L'autre précédent utile est l'Italie, dégradée progressivement de 2011 à 2020. Le coût n'est pas apparu d'un coup — il s'est installé sur les spreads, sur le financement bancaire, sur la prime de risque des entreprises domestiques. Axa, BNP Paribas, Société Générale sont structurellement exposées à ce canal.

Les deux scénarios et ce qu'il faut surveiller demain

Le premier scénario, celui du maintien, repose sur deux chiffres à venir : le PIB du deuxième trimestre et le résultat budgétaire de juin. Si la croissance repasse au-dessus de 0,5% au T2 et que le déficit semestriel est en ligne avec les prévisions gouvernementales, Moody's dispose d'une base pour stabiliser la note lors de sa prochaine revue. Dans ce cas, les OAT 10 ans restent dans leur fourchette actuelle, autour de 3,4%, et les valeurs financières françaises conservent leur prime relative sur les pairs européens.

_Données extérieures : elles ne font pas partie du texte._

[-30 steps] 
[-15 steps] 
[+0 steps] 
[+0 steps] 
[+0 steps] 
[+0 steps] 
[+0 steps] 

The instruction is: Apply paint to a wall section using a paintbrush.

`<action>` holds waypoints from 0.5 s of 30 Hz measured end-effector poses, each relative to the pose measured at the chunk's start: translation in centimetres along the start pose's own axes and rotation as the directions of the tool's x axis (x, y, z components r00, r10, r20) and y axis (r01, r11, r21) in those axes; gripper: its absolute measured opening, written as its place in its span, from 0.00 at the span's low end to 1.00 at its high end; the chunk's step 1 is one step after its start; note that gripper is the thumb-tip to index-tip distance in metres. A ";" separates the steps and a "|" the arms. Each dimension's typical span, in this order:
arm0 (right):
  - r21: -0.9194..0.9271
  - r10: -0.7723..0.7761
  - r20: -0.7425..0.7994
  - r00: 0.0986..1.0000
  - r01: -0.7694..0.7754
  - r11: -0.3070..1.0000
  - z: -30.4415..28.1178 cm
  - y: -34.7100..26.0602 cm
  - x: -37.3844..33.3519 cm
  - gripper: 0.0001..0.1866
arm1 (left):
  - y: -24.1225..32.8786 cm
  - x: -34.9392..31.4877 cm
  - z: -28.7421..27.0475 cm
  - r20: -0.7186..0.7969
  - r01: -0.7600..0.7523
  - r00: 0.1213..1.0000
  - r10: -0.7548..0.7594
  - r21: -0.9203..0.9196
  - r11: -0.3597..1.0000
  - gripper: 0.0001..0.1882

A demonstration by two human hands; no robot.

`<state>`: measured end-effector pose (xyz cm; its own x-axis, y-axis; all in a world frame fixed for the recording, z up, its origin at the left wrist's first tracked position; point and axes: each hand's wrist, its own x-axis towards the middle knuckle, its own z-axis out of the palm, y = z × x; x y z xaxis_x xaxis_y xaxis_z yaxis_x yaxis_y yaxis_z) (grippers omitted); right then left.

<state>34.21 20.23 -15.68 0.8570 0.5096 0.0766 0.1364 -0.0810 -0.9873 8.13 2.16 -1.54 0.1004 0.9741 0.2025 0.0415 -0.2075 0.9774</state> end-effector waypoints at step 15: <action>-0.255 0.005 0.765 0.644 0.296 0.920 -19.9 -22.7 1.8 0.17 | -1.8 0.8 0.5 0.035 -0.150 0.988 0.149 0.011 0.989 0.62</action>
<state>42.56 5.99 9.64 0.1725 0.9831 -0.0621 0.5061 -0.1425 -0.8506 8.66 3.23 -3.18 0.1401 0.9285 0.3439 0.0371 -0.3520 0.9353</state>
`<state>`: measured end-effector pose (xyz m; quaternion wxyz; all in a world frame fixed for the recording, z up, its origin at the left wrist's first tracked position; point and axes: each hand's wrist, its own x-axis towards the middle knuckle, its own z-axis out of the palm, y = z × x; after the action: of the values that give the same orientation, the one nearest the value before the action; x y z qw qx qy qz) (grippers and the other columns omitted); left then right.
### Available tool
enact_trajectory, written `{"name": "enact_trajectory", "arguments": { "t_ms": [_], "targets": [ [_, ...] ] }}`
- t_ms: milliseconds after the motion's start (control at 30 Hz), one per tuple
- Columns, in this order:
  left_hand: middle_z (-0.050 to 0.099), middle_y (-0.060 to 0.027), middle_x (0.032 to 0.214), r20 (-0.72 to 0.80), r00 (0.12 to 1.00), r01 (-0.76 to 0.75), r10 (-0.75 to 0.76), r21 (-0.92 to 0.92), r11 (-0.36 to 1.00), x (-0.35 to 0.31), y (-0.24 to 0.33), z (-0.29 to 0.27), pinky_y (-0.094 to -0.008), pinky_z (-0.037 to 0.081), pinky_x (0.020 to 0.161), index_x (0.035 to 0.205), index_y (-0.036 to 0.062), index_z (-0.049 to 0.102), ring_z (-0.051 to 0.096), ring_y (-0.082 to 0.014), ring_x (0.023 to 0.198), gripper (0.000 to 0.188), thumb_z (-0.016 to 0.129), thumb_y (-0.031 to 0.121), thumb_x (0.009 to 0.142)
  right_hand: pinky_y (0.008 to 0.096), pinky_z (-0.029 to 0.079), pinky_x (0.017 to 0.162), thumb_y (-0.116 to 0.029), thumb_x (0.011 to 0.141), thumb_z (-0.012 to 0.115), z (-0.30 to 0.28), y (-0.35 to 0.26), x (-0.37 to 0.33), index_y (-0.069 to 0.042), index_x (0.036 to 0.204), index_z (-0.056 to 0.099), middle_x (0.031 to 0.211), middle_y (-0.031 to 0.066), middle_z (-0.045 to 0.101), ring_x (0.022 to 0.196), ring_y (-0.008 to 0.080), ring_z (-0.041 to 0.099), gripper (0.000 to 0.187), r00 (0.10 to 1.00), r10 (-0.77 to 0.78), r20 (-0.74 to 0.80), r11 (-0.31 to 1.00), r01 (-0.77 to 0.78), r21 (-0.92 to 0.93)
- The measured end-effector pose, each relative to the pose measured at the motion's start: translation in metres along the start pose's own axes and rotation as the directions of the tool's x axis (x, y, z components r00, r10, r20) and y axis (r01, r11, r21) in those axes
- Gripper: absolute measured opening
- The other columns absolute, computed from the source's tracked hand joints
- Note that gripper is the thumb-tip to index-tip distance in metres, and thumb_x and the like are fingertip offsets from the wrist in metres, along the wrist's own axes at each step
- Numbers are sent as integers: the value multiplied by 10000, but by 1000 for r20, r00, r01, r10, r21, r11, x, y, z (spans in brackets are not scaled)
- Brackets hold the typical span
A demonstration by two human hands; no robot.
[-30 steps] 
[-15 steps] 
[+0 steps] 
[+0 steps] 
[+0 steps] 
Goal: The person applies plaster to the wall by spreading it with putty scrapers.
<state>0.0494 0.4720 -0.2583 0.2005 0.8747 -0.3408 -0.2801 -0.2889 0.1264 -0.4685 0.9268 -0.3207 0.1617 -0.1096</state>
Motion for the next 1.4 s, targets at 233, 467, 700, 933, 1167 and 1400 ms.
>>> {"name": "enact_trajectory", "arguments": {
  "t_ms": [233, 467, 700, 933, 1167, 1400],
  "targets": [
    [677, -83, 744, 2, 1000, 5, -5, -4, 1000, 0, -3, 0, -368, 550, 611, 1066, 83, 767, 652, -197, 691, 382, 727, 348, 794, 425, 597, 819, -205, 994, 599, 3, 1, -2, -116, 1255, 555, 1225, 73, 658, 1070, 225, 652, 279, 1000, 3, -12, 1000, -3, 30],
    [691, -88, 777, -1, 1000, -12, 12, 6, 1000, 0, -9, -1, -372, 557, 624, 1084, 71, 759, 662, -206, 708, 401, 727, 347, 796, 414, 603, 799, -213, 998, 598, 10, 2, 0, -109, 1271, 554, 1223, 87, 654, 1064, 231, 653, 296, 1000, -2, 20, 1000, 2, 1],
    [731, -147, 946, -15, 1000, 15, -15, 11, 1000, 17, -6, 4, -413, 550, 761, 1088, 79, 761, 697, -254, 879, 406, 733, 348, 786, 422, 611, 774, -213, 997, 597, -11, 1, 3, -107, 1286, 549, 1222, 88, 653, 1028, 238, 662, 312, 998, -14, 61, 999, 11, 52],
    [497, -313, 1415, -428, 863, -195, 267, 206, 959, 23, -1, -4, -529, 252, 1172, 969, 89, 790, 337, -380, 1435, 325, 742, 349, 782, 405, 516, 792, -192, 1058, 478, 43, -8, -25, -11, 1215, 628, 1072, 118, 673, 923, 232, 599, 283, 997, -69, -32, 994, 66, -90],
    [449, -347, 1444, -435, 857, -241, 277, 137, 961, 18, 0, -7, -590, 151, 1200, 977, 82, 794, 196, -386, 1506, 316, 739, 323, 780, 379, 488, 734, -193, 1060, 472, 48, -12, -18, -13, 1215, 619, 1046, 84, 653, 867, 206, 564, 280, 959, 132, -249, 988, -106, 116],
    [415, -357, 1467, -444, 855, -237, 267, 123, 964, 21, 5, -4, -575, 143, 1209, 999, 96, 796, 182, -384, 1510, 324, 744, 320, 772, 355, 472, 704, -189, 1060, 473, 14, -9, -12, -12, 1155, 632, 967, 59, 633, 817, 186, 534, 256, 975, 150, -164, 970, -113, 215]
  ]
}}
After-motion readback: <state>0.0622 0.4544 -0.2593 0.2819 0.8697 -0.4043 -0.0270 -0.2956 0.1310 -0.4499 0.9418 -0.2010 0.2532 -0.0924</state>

Le second scénario, celui de la dégradation, ne nécessite pas une récession. Il suffit que la croissance reste en dessous de 0,3% deux trimestres consécutifs, pendant que le déficit résiste au-delà de 4,8%. Moody's a publié son calendrier de revues : la prochaine fenêtre décisionnelle est attendue au second semestre 2026. La pression de la crise Moyen-Orient sur les prix de l'énergie importée — TotalEnergies le signale dans ses perspectives — complique l'équation. Une énergie chère comprime les marges des entreprises, freine l'investissement, et pèse directement sur la composante consommation du PIB.

L'indice à surveiller dès demain n'est pas le CAC 40. C'est le spread OAT-Bund à 10 ans. S'il franchit les 80 points de base en clôture, le marché obligataire commence à tarifer la dégradation — avant même que Moody's ne se prononce. Ce seuil a été atteint brièvement en octobre 2025. Il n'avait pas tenu. S'il tient désormais, la dynamique change.

La trajectoire la plus probable penche vers une stabilisation conditionnelle — mais uniquement si le deuxième trimestre confirme un rebond. L'hypothèse optimiste ne résiste pas à un deuxième trimestre à 0,2%. Et si la trêve au Moyen-Orient ne tient pas, l'énergie et l'inflation redeviennent la variable dominante. Ce serait alors le scénario qui prouve que la leaning était fausse.